There are numerous ways to pay for a college education: scholarships, grants, loans, work-study, off-campus jobs and … sugar daddies?

That’s how some students are choosing to finance their degrees, with websites like SeekingArrangement.com, a Vegas-based sugar-daddy dating site that “matches wealthy benefactors seeking ‘mutually beneficial relationships’ with attractive members.”

Founded in 2006 by MIT grad-turned-entrepreneur Brandon Wade, SeekingArrangement now has more than 5 million users—and over 1.9 million of them are degree-seeking students, using the site’s collegiate-focused vertical, Sugar Baby University. Oh, and SeekingArrangement says 328 of those coeds are studying right here at UNLV.
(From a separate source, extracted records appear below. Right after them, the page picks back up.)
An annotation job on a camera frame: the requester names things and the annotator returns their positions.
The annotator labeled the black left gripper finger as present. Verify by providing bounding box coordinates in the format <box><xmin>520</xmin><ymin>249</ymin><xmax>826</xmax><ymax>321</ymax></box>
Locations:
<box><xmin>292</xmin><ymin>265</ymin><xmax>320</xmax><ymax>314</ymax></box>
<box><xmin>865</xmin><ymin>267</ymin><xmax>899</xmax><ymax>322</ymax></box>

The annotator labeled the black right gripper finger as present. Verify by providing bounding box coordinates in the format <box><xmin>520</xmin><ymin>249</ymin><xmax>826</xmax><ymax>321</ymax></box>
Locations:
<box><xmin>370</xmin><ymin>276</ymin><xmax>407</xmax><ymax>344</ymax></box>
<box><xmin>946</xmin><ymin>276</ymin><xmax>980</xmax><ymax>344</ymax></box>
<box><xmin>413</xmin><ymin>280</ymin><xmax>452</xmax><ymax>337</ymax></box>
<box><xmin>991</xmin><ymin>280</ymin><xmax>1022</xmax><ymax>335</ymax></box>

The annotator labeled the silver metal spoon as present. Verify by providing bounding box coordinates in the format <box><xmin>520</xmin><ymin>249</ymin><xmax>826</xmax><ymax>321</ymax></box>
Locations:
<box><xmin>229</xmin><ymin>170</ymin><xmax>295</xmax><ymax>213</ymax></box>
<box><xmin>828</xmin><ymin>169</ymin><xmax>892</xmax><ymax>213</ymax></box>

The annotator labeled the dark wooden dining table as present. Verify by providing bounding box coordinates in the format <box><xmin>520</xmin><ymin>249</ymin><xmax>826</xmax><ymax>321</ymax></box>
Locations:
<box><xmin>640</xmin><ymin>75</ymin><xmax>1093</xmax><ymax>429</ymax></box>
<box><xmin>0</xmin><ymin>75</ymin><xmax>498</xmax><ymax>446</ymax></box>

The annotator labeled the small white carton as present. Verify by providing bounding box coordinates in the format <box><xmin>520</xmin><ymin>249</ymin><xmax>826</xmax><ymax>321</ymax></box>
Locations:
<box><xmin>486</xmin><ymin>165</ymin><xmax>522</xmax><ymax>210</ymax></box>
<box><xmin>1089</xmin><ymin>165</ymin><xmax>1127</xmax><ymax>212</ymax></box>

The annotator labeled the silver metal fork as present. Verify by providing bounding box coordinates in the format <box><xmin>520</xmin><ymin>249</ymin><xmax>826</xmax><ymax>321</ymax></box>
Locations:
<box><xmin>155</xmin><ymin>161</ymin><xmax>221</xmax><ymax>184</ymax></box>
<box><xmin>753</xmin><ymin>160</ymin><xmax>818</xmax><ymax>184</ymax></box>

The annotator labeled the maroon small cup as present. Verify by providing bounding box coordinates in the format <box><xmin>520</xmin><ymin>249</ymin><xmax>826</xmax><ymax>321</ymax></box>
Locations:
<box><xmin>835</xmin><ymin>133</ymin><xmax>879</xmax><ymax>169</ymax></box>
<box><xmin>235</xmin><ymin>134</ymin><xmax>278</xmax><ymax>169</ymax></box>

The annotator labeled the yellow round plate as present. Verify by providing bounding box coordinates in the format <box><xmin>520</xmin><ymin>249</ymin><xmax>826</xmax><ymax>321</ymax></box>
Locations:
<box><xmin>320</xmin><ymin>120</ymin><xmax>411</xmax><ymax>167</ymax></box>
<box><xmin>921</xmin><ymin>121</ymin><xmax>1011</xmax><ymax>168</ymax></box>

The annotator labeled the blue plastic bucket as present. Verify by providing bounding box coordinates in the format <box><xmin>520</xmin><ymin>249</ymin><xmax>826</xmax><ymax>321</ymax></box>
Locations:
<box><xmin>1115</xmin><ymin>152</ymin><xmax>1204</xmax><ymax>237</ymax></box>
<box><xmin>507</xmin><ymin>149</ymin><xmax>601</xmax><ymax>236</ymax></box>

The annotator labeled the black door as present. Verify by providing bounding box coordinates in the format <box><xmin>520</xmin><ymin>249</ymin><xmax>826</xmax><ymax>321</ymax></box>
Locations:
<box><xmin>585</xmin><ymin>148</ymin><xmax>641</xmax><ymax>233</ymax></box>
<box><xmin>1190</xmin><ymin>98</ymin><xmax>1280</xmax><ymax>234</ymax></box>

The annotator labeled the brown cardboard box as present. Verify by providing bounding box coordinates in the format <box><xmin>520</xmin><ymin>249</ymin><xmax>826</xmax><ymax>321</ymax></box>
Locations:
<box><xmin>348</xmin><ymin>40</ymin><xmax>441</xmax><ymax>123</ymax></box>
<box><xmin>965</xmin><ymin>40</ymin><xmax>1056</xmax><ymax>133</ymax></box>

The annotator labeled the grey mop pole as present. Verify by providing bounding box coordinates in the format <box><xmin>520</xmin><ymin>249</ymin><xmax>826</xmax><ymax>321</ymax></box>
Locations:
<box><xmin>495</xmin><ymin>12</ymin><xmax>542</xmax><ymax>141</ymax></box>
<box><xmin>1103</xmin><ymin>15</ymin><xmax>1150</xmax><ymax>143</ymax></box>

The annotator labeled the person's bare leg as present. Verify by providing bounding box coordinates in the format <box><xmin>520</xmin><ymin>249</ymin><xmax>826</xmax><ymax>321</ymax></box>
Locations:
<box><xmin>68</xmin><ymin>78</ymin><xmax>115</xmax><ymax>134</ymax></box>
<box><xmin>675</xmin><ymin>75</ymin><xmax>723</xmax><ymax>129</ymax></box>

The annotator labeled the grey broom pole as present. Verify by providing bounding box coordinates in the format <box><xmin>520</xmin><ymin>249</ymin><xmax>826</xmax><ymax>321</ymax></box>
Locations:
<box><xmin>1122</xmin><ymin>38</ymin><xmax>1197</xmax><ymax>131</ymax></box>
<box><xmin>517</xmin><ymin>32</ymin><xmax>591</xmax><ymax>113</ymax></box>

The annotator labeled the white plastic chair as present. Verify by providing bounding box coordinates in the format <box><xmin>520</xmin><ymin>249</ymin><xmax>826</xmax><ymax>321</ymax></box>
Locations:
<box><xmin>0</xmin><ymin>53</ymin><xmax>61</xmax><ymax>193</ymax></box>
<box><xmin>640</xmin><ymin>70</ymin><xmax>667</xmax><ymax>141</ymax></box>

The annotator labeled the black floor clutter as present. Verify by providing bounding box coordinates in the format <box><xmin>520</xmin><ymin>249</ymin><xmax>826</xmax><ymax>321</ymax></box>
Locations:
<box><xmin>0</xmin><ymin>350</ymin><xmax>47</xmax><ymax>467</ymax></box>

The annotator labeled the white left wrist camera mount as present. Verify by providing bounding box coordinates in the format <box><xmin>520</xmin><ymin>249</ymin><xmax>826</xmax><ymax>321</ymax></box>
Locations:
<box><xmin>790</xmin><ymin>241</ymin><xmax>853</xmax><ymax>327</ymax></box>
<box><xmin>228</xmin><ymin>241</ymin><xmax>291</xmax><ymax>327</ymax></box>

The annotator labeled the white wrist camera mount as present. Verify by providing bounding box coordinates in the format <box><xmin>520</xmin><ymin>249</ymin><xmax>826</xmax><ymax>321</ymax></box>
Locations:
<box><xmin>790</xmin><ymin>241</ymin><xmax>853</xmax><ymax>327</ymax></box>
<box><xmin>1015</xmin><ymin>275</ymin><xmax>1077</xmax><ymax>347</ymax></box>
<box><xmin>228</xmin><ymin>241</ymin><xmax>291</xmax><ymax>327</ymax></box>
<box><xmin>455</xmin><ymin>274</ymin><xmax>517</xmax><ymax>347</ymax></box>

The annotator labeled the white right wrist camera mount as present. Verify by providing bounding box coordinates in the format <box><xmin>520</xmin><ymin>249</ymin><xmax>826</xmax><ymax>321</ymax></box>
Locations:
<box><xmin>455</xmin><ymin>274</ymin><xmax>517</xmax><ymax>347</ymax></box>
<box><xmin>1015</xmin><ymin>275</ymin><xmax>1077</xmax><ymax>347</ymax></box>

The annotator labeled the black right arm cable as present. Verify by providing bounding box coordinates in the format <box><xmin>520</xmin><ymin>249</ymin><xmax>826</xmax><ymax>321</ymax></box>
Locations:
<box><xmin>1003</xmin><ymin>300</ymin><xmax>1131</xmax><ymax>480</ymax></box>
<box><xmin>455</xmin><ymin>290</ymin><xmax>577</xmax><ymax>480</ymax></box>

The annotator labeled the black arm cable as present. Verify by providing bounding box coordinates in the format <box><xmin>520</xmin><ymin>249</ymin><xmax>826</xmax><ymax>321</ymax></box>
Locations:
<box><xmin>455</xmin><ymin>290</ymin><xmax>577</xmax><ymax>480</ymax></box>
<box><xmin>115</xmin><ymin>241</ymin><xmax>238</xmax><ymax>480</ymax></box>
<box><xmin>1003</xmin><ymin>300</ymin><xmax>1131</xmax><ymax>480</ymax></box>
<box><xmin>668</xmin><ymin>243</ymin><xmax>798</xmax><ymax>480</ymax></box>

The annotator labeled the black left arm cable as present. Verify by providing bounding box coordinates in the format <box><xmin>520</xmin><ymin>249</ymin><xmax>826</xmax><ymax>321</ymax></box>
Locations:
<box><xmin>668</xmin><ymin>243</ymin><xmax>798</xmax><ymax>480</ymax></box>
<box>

A global entity (the site also maintains offices in Singapore and Ukraine), SeekingArrangement asserts its sugar babies receive an average monthly allowance of $3,000, which many are allegedly using to subsidize their tuition and other education costs. The service is being used everywhere from state schools like the University of Georgia to Ivy League institutions like Columbia University.

“Some see this as a controversial solution. However, SeekingArrangement.com has helped facilitate hundreds of thousands, if not millions, of arrangements that have helped students graduate debt-free,” says Wade on SeekingArrangement's website.

A representative says the site saw 55 new UNLV users in 2015 for an increase of 20 percent, and that’s not even the site’s highest surge among American universities. SeekingArrangement saw 225 new users at New York University last year, with significant spikes also at Arizona State (189), the University of Texas at Austin (163), Temple (155) and Kent State (153).